Tayfur Beyza, Ritsche Paul, Sunderlik Olivia, Wheeler Madison, Ramirez Eric, Leuteneker Jacob, Faude Oliver, Franchi Martino V, Johnson Alexa K, Palmieri-Smith Riann
School of Kinesiology, University of Michigan, Ann Arbor, MI, USA; Orthopedic Rehabilitation & Biomechanics (ORB) Laboratory, University of Michigan, Ann Arbor, MI, USA.
Department of Sport, Exercise and Health, University of Basel, Basel, Switzerland.
Ultrasound Med Biol. 2025 Feb;51(2):364-372. doi: 10.1016/j.ultrasmedbio.2024.11.004. Epub 2024 Nov 23.
Deep learning approaches such as DeepACSA enable automated segmentation of muscle ultrasound cross-sectional area (CSA). Although they provide fast and accurate results, most are developed using data from healthy populations. The changes in muscle size and quality following anterior cruciate ligament (ACL) injury challenges the validity of these automated approaches in the ACL population. Quadriceps muscle CSA is an important outcome following ACL injury; therefore, our aim was to validate DeepACSA, a convolutional neural network (CNN) approach for ACL injury.
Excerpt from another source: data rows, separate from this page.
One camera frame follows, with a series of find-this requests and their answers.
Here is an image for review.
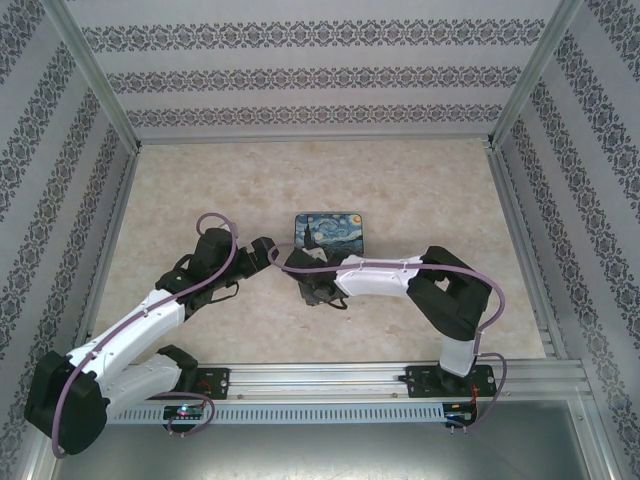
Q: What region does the aluminium back beam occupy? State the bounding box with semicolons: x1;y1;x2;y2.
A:
135;130;496;147

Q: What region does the short purple cable loop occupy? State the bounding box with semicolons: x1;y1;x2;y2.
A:
167;397;217;440

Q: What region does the starry night tin box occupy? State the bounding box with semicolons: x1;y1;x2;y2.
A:
292;212;372;256

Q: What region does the long purple right arm cable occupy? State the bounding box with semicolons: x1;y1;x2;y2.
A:
267;241;512;434

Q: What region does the aluminium side rail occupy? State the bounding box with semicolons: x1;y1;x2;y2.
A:
69;147;144;361
487;147;571;361

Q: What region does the small controller board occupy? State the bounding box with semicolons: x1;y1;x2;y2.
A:
163;403;207;422
443;408;477;427

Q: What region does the grey metal sheet panel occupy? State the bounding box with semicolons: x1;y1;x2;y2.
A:
49;398;619;480

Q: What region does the aluminium corner post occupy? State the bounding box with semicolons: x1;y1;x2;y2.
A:
488;0;585;149
49;0;141;151

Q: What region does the slotted grey cable duct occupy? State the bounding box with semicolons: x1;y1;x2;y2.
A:
107;401;447;427

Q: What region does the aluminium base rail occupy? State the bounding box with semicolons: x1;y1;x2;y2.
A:
197;357;589;401
Quadriceps panoramic CSA ultrasound images (vastus lateralis [VL] n = 430, rectus femoris [RF] n = 349, and vastus medialis [VM] n = 723) from 124 participants with an ACL injury (age 22.8 ± 7.9 y, 61 females) were used to train CNN models. For VL and RF, combined models included extra images from healthy participants (n = 153, age 38.2, range 13-78) that the DeepACSA was developed from. All models were tested on unseen external validation images (n = 100) from ACL-injured participants. Model predicted CSA results were compared to manual segmentation results.
All models showed good comparability (ICC > 0.81, < 14.1% standard error of measurement, mean differences of <1.56 cm) to manual segmentation. Removal of the erroneous predictions resulted in excellent comparability (ICC > 0.94, < 7.40% standard error of measurement, mean differences of <0.57 cm). Erroneous predictions were 17% for combined VL, 11% for combined RF, and 20% for ACL-only VM models.
The new CNN models provided can be used in ACL-injured populations to measure CSA of VL, RF, and VM muscles automatically. The models yield high comparability to manual segmentation results and reduce the burden of manual segmentation.
诸如DeepACSA之类的深度学习方法能够实现肌肉超声横截面积(CSA)的自动分割。尽管它们能提供快速且准确的结果,但大多数是使用来自健康人群的数据开发的。前交叉韧带(ACL)损伤后肌肉大小和质量的变化对这些自动方法在ACL人群中的有效性提出了挑战。股四头肌CSA是ACL损伤后的一项重要结果;因此,我们的目的是验证DeepACSA,一种用于ACL损伤的卷积神经网络(CNN)方法。
来自124名ACL损伤参与者(年龄22.8±7.9岁,61名女性)的股四头肌全景CSA超声图像(股外侧肌[VL]n = 430,股直肌[RF]n = 349,股内侧肌[VM]n = 723)用于训练CNN模型。对于VL和RF,组合模型包括DeepACSA所基于的来自健康参与者(n = 153,年龄38.2岁,范围13 - 78岁)的额外图像。所有模型均在来自ACL损伤参与者的未见外部验证图像(n = 100)上进行测试。将模型预测的CSA结果与手动分割结果进行比较。
所有模型与手动分割显示出良好的可比性(组内相关系数>0.81,测量标准误差<14.1%,平均差异<1.56平方厘米)。去除错误预测后具有出色的可比性(组内相关系数>0.94,测量标准误差<7.40%,平均差异<0.57平方厘米)。VL组合模型的错误预测率为17%,RF组合模型为11%,仅ACL的VM模型为20%。
所提供的新CNN模型可用于ACL损伤人群,以自动测量VL、RF和VM肌肉的CSA。这些模型与手动分割结果具有高度可比性,并减轻了手动分割的负担。